Si la rotule est mal axée nous désinsérons son attache tibiale (le tendon rotulien) avec un fragment osseux afin de permettre une ré axation de la rotule. Des gestes complémentaires sont parfois nécessaires, la transposition interne, l’abaissement ou l’avancement. La baguette tibiale ainsi détachée est fixée par des vis qui peuvent être retirées par la suite.

La trochléoplastie

Chez certains patients la trochlée du fémur n’est pas assez creusée favorisant cette instabilité de la rotule (pour rappel la trochlée se trouve à la face antérieure de la partie distale du fémur et représente un « rail » sur lequel la rotule glisse lors des mouvements flexion-extension du genou).
Plusieurs techniques ont été décrites pour creuser cette trochlée ; des gestes complémentaires sont associés à cette intervention.

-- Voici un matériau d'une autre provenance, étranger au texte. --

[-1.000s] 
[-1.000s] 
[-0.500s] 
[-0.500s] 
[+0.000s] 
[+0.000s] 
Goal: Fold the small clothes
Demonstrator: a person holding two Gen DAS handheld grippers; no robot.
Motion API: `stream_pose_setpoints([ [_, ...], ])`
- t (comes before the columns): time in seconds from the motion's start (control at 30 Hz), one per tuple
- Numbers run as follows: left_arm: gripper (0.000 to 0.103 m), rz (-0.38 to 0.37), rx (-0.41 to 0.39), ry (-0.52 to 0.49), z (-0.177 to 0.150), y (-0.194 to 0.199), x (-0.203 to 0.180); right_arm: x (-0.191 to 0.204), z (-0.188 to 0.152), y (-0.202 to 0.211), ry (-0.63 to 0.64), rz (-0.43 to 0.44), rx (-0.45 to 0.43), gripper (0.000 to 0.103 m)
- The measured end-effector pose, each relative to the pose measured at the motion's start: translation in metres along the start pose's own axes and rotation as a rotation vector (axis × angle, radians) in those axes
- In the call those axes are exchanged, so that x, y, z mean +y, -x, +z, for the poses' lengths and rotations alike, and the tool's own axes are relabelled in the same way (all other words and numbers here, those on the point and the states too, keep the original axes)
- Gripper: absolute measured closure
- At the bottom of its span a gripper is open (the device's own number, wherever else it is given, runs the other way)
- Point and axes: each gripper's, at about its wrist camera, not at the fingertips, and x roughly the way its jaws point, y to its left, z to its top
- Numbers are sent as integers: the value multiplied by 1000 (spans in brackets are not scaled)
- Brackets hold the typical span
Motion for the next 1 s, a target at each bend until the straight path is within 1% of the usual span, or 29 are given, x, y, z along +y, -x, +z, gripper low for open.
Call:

Les dysplasies de la rotule

Les anomalies de forme de la rotule sont beaucoup plus difficiles à traiter. Lorsqu’il s’agit d’une lésion du cartilage des greffes cartilagineuses peuvent être effectuées, par contre quand la dysplasie engendre une arthrose fémoro-patellaire importante nous proposons des prothèses partielles type fémoro-patellaire.

En fonction du type d’intervention des complications spécifiques peuvent être rencontrées. Bien sûr plus le geste chirurgical est complexe, plus le risque d’une complication est important.

Complications pouvant accompagner ces gestes chirurgicaux

On pense à l’épanchement postopératoire, une algo dystrophie, une phlébite, l’infection, l’hématome postopératoire, la récidive de l’instabilité…

Conclusion

Il s’agit d’une pathologie complexe avec des causes multiples ; le choix du traitement et l’indication opératoire sera décidé après un bilan complet.